Na noite que se seguiu, procedeu cerimoniosamente como tratasse de um ritual: empilhou alguns jornais sobre o tapete da dispensa, deixando a porta encostada para que pudesse entrar – embora, em verdade, não acreditasse que aquela criatura utilizasse de quaisquer métodos ortodoxos para chegar ali. Dirigiu-se ao quarto, em seguida, e embora as idéias lhe incorressem desordenadas, pôde escrever algumas páginas antes que os ruídos denunciassem a chegada de seu mais novo inquilino.

O terceiro dia de visitas reservava algumas novidades. Foram necessários menos de 10 minutos – tempo que Fausto precisou para buscar algumas correspondências na portaria do edifício – para que toda a sessão de Literatura Inglesa de sua biblioteca fosse devorada, de Joyce a Shakespeare, tudo o que restou foi um fino exemplar de Allan Poe, casualmente esquecido por entre autores latino-americanos. Não tardou, porém – ainda que tivesse, inutilmente, trancado a sala com todas as chaves e trancas possíveis – para que todos os Nerudas e Cortázares enveredassem pelo mesmo esôfago. A avidez com que tudo aquilo fora consumido sugeria que, a partir de então, o trabalho não era mais executado individualmente, mas por vários deles que, em frenesi, faziam de cada cômodo um imenso refeitório.

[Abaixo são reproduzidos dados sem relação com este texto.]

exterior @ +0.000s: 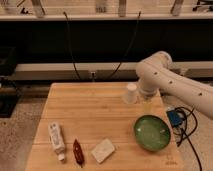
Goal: Move the arm in a circular motion
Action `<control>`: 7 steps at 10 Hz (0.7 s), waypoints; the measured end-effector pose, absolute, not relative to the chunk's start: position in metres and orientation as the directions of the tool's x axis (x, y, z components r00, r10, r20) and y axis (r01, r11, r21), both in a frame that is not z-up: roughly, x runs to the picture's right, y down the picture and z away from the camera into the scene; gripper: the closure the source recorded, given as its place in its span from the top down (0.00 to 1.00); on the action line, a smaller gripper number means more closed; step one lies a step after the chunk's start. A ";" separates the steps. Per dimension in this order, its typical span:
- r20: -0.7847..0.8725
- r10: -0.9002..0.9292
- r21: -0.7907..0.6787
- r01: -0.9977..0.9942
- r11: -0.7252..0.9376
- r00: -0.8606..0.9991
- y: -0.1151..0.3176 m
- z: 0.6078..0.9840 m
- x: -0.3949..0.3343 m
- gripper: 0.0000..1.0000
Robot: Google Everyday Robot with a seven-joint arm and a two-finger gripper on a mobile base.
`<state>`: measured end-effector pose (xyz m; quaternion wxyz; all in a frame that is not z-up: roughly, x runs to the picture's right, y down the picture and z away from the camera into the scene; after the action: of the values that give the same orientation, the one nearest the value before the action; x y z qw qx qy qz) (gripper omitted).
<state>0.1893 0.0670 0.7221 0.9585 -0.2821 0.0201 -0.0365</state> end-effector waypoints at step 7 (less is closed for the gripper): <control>-0.032 -0.066 -0.556 0.037 0.830 0.997 0.069 0.730 0.166 0.74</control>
<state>0.1657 0.0690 0.7297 0.9563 -0.2900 0.0247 -0.0269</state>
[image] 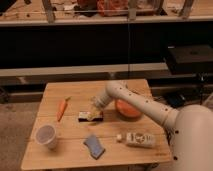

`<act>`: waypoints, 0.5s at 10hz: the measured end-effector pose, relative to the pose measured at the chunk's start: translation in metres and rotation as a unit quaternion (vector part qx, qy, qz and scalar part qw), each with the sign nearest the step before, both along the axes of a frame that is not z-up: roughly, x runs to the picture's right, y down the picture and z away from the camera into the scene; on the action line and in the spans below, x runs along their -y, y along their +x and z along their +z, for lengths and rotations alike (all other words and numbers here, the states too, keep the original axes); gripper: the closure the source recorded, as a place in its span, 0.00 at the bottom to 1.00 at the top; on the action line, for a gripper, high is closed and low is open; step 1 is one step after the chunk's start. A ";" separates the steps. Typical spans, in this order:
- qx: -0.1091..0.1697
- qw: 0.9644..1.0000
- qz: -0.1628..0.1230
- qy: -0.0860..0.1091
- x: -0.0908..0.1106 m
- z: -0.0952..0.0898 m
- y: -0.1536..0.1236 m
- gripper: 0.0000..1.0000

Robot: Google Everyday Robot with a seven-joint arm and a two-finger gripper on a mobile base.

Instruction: Place the eraser in the ceramic cup

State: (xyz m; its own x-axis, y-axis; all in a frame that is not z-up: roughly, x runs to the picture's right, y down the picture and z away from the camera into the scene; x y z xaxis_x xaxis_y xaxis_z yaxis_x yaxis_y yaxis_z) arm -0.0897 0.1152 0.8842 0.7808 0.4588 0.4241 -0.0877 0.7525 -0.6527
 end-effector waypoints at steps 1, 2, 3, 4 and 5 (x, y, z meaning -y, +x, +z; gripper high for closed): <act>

Foi quando se espalharam por toda a casa, suas visitas já não constituíam discretas aparições sobre o chão empoeirado da dispensa. Estavam em toda parte agora, intermitentemente, saciando a loucura com fotos antigas, certidões de nascimento, documentos de identidade, diplomas, dicionários, listas de compras, devoraram todo o dinheiro laboriosamente economizado e guardado dentro de envelopes, posteriormente também digeridos. Uivavam, em gozo, enquanto se esquivavam pelos corredores à procura de um pedaço de delírio. E então o encontravam em cartas que ou o apreço conservou, ou que a falta de coragem silenciou. Comeram, finalmente, cada uma das páginas que, amontoadas sobre a escrivaninha, – entre rascunhos e versões definitivas – davam matéria e espessura ao romance que, terminado, se lançava como único registro a unir o tempo presente a algum passado agora desconhecido.

Telefonou para Maria Lúcia, disse que não viesse essa noite. Suas mãos tremiam, enquanto, em meio à devastação, tentava levar, sem êxito, uma colher de sopa à boca.